**Work required**
If a line of the material contains "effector", copy it.

**Source material**

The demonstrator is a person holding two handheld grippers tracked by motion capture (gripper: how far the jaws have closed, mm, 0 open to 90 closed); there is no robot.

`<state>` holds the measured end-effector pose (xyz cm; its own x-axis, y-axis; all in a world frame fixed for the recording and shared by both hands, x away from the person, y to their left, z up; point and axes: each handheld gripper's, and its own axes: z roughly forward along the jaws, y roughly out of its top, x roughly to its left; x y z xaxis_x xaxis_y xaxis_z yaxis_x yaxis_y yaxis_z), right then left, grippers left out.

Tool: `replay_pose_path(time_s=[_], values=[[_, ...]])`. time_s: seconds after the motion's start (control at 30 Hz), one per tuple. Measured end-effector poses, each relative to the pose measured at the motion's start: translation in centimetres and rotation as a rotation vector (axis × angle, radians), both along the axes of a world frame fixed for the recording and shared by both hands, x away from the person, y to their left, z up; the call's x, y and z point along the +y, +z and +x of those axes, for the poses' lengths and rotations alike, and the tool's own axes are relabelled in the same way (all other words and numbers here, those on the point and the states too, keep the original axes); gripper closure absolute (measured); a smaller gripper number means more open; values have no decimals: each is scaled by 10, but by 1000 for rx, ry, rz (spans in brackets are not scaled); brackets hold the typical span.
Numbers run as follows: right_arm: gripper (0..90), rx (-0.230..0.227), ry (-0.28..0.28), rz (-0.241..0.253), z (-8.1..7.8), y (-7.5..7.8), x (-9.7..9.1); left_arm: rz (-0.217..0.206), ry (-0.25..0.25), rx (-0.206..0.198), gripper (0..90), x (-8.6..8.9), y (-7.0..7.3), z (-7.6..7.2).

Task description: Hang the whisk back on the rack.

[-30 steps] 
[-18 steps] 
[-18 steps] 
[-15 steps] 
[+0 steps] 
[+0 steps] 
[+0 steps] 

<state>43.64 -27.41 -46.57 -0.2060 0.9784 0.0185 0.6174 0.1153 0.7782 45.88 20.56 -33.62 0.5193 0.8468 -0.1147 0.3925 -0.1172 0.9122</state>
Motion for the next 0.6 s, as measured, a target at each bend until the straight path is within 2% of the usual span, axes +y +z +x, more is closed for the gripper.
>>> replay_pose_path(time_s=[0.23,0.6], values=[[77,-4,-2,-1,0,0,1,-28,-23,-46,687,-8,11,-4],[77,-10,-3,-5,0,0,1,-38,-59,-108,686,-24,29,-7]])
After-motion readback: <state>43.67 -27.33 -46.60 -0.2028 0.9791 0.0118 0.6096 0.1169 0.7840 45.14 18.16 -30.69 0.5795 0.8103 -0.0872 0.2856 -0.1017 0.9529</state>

**Solution for this exercise**
`<state>` holds the measured end-effector pose (xyz cm; its own x-axis, y-axis; all in a world frame fixed for the recording and shared by both hands, x away from the person, y to their left, z up; point and axes: each handheld gripper's, and its own axes: z roughly forward along the jaws, y roughly out of its top, x roughly to its left; x y z xaxis_x xaxis_y xaxis_z yaxis_x yaxis_y yaxis_z), right then left, grippers left out.
Tool: `replay_pose_path(time_s=[_], values=[[_, ...]])`. time_s: seconds after the motion's start (control at 30 Hz), one per tuple. Measured end-effector poses, each relative to the pose measured at the motion's start: translation in centimetres and rotation as a rotation vector (axis × angle, radians), both along the axes of a world frame fixed for the recording and shared by both hands, x away from the person, y to their left, z up; the call's x, y and z point along the +y, +z and +x of those axes, for the poses' lengths and rotations alike, and the tool's own axes are relabelled in the same way (all other words and numbers here, those on the point and the states too, keep the original axes); gripper closure absolute (measured); a smaller gripper number means more open; values have no decimals: each is scaled by 10, but by 1000 for rx, ry, rz (spans in brackets are not scaled); brackets hold the typical span.

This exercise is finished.